When people think of Florida attractions, they think of amusement parks, alligator farms, aquariums, and the local history and art museums. Yet Florida has dozens of lesser known museums, some of them quite unexpected.
Downtown Saint Petersburg is the home of the Dali Museum, the largest collection of works by the wild Spanish surrealist artists outside of Dali’s hometown personal gallery. Even Dali would be excited to discover this collection is housed in a new building and surrounding gardens that are as bizarre and even shocking as the inside art work.
The Dali Museum resembles a box of exploding Jello
When A. Reynolds and Eleanor R. Morse of Cleveland started collecting Dali art, they could not imagine they would have 7 of the 18 “masterwork” Dali works in their house. They had to go to Florida to find a place for 96 oil paintings, 100 watercolors, and 1,300 other Dali creations.
The Dali Garden Maze Offers Benches (sic) For Fans
Winter Park is the home of the Morse Museum, home to the world’s most comprehensive collection of jewelry, art glass, leaded-glass lamps, and windows by the amazing Louis Comfort Tiffany. When Tiffany’s Long Island country mansion Laurelton Hall burnt to the ground in 1957, Hugh and Jeanette McKean rescued most of the windows and art. The works are here.

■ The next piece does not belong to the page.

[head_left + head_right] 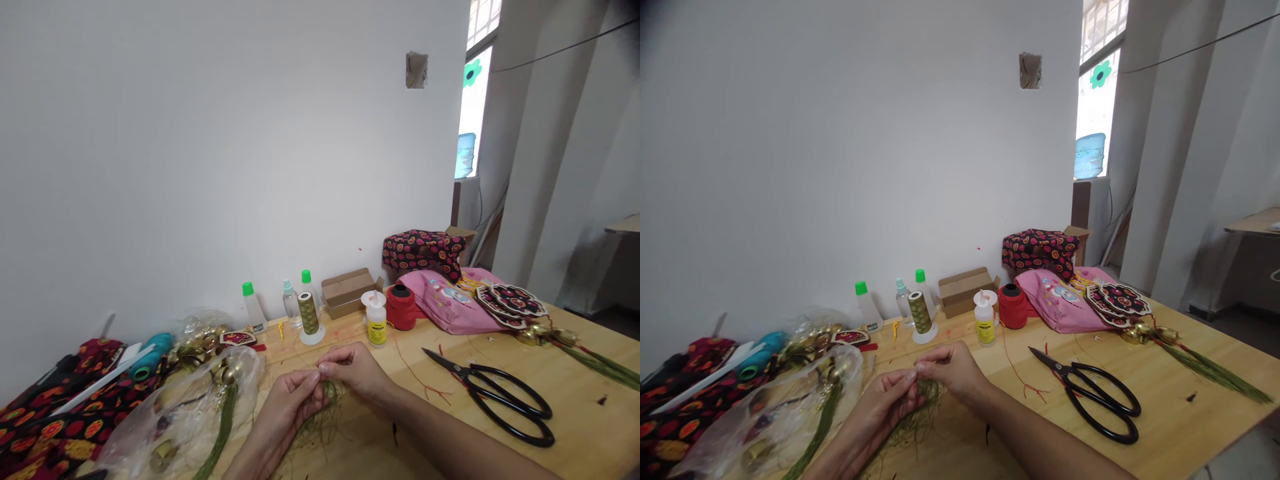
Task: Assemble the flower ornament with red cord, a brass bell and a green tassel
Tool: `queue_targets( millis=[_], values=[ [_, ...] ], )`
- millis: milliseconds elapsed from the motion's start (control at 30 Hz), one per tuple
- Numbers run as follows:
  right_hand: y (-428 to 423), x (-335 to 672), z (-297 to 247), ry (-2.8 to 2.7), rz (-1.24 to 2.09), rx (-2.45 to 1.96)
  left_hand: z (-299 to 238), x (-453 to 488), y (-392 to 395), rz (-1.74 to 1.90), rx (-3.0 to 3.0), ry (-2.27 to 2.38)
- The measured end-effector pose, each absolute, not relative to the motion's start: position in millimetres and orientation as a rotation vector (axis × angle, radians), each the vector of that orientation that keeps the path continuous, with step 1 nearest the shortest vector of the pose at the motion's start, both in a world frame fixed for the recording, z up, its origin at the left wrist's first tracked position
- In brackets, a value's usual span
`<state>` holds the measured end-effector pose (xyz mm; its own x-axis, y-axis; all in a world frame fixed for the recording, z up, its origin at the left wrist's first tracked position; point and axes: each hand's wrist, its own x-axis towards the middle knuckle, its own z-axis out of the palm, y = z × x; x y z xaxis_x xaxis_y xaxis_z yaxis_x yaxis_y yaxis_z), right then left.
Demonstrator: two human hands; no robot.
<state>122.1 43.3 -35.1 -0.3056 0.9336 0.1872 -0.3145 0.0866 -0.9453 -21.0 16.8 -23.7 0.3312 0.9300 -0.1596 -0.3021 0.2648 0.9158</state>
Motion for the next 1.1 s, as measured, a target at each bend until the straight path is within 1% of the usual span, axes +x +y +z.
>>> queue_targets(
  millis=[467, 1100],
  values=[
    [44.8, 121.9, -39.1, -1.292, 1.497, -0.696, -29.5, -22.9, 17.4, 0.965, 0.941, 0.835],
    [41.4, 121.3, -29.5, -1.274, 1.423, -0.789, -23.6, -20.8, 17.1, 0.964, 0.939, 0.832]
  ],
)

The Morse Museum Is Winter Park’s Treasure
In 1893 Tiffany created a chapel interior for the World’s Columbian Exposition in Chicago. The interior setting was reassembled here in the Morse.
The Beautiful Aurora Window by Tiffany
Ocala, Florida, north of Orlando, is Florida horse country and lots of equestrians go to the Grand Oaks Resort in nearby Lady Lake for dressage events and other horse shows. It is also a place where you can take a ride in a vintage carriage along the hilly roadways of Marion County for Grand Oaks is the home for one of the world’s largest private collections of carriages and equine artifacts.
Grand Oaks Is Not Just About American Carriages
There are over 160 European and American carriages ready to be hitched to horses for this is after all a true equestrian resort. The 1850 Armbruster Dress Chariot was once the love of Franz Joseph, the Emperor of Austria.